Board of Directors - Board Development Overview

Recruiting new board members who are qualified and committed is one of the most persistent challenges that boards face. It is important to find the right balance of people with different skills and different perspectives, while at the same time making sure they are dedicated individuals with a passion for the cause. Here are four key questions to ask yourself during recruitment:

What are you waiting for?
To begin with, your nominating committee should always be active, not just when your board is five members short. Know how long your board members' terms are and plan to begin cultivating new members at least several months before you have vacancies. Members of the nominating committee should think about this responsibility wherever they are - at work, at social and civic events, and any time they meet new people, read the paper, or watch the news.

How will a new candidate fit into the group?
The group dynamics of the board are critical to its success. That doesn't mean everyone on the board should be alike or always agree. A certain amount of diversity is necessary and healthy for a board. It does mean that everyone on a board should be willing to listen, learn new things, respect others, and focus on the mission of the organization as opposed to promoting personal agendas. When you're talking with prospective board members, consider inviting them to a board or committee meeting to see how they interact with the group.

Who are you missing?
An organization that serves students and faculty might include students and faculty on its board. While it is important to avoid tokenism, it is also worthwhile to think about how to best to include the perspectives of your constituents on your board. If your board is willing to make a commitment to diversity, put it in writing. Remember though, no board member wants to fill a quota, and no one should be expected to. Focus on the board as a diverse mixture of ideas and experiences, not as individuals who represent various ethnicities or other groups.
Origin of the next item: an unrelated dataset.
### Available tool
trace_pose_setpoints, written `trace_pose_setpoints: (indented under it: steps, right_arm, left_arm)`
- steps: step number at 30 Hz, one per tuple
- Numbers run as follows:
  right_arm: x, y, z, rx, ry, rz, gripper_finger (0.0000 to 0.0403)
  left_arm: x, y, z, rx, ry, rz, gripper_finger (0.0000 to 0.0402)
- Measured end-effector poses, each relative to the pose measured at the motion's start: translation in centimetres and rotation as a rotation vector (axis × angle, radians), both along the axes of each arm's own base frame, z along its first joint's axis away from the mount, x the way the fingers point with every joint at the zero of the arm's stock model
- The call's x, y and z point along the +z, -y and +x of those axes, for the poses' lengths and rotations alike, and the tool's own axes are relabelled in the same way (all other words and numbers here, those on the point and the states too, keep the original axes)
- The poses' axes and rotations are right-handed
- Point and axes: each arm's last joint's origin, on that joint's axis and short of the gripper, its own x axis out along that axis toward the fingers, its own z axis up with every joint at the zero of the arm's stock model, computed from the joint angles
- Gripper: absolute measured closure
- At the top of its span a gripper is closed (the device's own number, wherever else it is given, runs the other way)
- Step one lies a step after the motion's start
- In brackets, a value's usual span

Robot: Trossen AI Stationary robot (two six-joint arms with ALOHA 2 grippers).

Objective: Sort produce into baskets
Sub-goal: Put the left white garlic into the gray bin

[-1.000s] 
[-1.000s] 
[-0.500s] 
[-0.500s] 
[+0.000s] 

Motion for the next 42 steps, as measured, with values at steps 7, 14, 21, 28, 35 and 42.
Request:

What expertise are you missing?
Knowledge in a variety of areas, including economic development, education, fund raising, public relations, media relations and publicity, planned giving, marketing, legal issues and technology, can also be helpful in rounding out a strong board. It is critical that board members also understand and be able to discuss the mission and programs of Valencia and the foundation and that they remain mindful of their fiduciary and stewardship responsibilities.